Notas al correr de la pluma:
Ayer me anunciaron la primavera. El 21 de septiembre se
acerca. Pasa el tiempo pero igual el tiempo es solo una convención y la verdad
no existe. Hoy un amigo me hacía acordar a Lucho León Herrera que decía que él
no moriría nunca, porque ese que moriría cuando muriese ya no sería él. Mi amiga Sarita me recomienda una película de
amor y literatura en Netflix que se llama Eun gyo y también La Musa, todavía
estoy impactada después de haber visto en Sala de Parto, una obra argentina de
Timbre 4 que se llama Dínamo. Entrar en contacto con María Negroni escritora argentina,
de Rosario, me abre cien puertas y quiero entrar a todas porque soy curiosa y
se habla de temas que me interesan como las colecciones, las muñecas, las
cajas. ¡Cuánto que aprender, cuanto por ver, cuanto por leer! ¿Qué hacemos si
solo disponemos de unas horas, reducidas, porque además tenemos que vivir la
vida real?

Dice Tomás Eloy Martínez que sus padres lo castigaron un día
prohibiéndole leer, tampoco podía ir al cine, durante un mes, entonces decidió
contarse cuentos a sí mismo y se puso a escribir un cuento de un chico que se
mete en una estampilla de Madagascar abandonando a sus padres y ahí, lejos, se
dedica a ver y leer todas las películas y libros posible, libre, sin que nadie
le diga no.
Recuerdo que hoy es 11 de Septiembre y temo un nuevo
atentado, ya estamos acostumbrándonos como nos acostumbramos a vivir en medio
de bombas y torres derrumbadas en época de Abimaél Guzmán. En la última clase leyendo a Rosa Montero en
uno de sus artículos descubrimos que el peso del cerebro de las ballenas es
mucho mayor que el nuestro y que según ley científica debía ser más inteligente
que el hombre, pero lo que nos dice Rosa es que son más bondadosos que es la
suprema manifestación de la inteligencia y que en lugar de destruir, acarician
y juegan.
A veces apunto una frase, como está por ejemplo: ¿Quién eres
tú, ese puñado de ambiciones, anhelos y sueños? Y lo tengo como perteneciente a un escritor en
este caso a Milosz, escritor lituano pero busco y chequeo y no puedo
constatarlo. Y después hay otra línea
que dice: No merece el castigo de la agonía prolongada. Nuestra mente no graba
por qué hemos apuntado eso, qué nos interesó, qué quisimos extraer de esas
palabras, ha perdido su significado pero igual ejerce un poder perturbador que me
hace volver a ellas curiosa.
Se discutió ayer si pensamos solo con palabras, y me llamó la atención que sostuvieran que sí, que para que sea pensamiento debía estar constituido por palabras, pero yo recordaba haber leído que cada uno tiene su propio lenguaje interno, único, casi químico, que luego traducimos para que los otros nos entiendan. Tendré que investigar para tener un conocimiento más certero porque hasta ahora son solo especulaciones sin sustento.

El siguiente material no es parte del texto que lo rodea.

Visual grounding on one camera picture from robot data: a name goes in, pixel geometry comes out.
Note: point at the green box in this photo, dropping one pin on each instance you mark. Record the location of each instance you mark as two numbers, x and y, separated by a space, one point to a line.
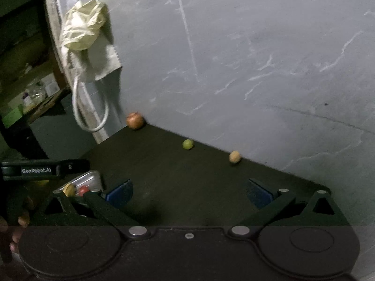
10 117

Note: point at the clear plastic bottle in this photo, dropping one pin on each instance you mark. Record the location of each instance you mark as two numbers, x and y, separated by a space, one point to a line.
37 91

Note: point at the red cherry tomato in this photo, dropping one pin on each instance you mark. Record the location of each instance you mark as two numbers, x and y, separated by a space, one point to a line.
82 190

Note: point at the small tan fruit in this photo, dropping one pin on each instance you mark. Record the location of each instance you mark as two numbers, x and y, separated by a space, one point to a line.
235 157

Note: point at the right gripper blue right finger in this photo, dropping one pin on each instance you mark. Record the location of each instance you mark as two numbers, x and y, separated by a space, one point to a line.
259 194

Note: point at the metal baking tray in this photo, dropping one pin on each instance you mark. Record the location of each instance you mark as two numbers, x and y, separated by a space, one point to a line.
91 179

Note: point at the green grape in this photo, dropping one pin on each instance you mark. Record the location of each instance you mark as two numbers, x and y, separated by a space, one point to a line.
188 144

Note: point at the small white box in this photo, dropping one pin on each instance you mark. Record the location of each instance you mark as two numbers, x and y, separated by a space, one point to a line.
51 87

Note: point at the red apple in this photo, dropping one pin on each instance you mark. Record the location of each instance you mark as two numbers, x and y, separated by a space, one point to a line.
134 120

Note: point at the person left hand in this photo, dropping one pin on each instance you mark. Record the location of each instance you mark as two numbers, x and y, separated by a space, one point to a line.
13 233

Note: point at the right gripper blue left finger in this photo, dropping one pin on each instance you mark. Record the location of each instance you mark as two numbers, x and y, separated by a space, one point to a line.
120 195

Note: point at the small beige fruit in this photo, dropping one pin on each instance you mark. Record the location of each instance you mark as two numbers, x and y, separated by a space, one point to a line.
69 190

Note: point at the white hanging cloth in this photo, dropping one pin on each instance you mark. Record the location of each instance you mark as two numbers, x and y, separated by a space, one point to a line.
94 63

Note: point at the wooden board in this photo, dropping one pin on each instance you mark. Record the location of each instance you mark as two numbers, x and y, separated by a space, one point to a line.
49 107

Hemos tenido dos días de sol, como si de verdad tuviésemos la
primavera en la puerta y luego el verano en donde todo es distinto y la vida se
convierte en ir a mirar el mar y todo lo que contiene, la escritura de pájaros
en la orilla, las huellas de espuma que deja el agua que se acerca y retira,
los infinitos granos de arena que son joyas diminutas, troceadas por el viento
y ese tiempo que no existe pero igual hace su trabajo.

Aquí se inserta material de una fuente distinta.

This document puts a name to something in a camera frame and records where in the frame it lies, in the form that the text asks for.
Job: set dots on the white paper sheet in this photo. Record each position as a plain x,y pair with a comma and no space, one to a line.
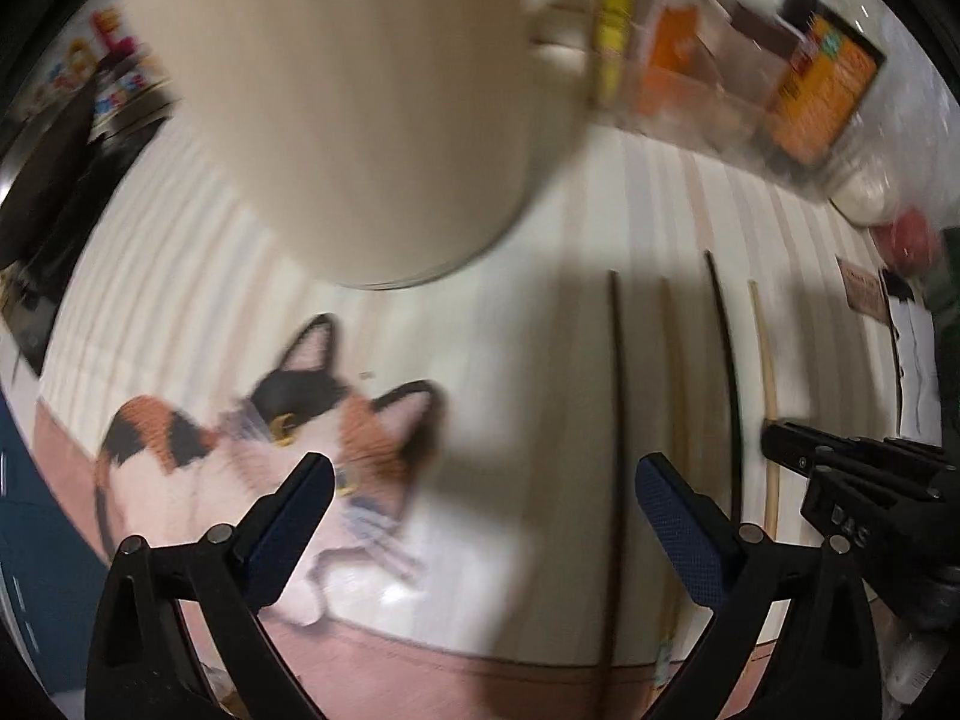
918,385

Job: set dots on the black cap sauce bottle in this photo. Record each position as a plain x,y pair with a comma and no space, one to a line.
831,71

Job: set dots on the orange white salt bag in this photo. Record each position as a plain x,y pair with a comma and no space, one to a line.
673,58

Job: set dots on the blue cabinet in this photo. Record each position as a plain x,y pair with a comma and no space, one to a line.
52,577

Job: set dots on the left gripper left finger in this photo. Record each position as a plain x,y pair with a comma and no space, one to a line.
277,530

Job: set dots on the light wooden chopstick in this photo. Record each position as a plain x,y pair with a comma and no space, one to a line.
767,480

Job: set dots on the colourful wall sticker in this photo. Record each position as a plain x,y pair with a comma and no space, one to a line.
99,40

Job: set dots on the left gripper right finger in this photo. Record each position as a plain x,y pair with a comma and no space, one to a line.
698,538

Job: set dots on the striped cat table mat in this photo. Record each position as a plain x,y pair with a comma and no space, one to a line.
460,572

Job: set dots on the cream ribbed utensil holder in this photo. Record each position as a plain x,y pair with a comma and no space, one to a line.
384,142

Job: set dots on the black chopstick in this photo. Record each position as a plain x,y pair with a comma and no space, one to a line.
733,396
617,516

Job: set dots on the red item in plastic bag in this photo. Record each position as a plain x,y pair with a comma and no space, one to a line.
908,245

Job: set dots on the copper green life plaque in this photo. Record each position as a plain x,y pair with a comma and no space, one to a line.
864,291

Somos recolectoras, de eso no hay duda. Entre lo que
recolecté esta semana encontré la imagen de un hada pequeña que compartí con
los amigos. No demoraron en preguntar qué clase de hada era y por lo que tenía
en la bolsita. En un instante respondí que vivía en un bosque cercano, no me
pareció extraño porque toda mi infancia la pase viviendo muy cerca de un
bosque. Lo del contenido de la bolsa no fue tan fácil porque me preguntaron si
eran mensajes, no, me dije, no lo son,
Una de mis amigas aseguró que se trataba del bosque de las mariposas y
sí, había acertado. Ya más entusiasmada les conté que todos los días se podía
ir al bosque a tomar té con las hadas y las invité a que me acompañaran.
Encantadas, encantadas, me dijeron, entonces les
confesé que en la bolsita traían alegría y risas y ellas empezaron a reírse.
Polvo de luna, dijo una de ellas, la más
alta, y tres estrellas, y besos y todas reímos. Ya estábamos en trance.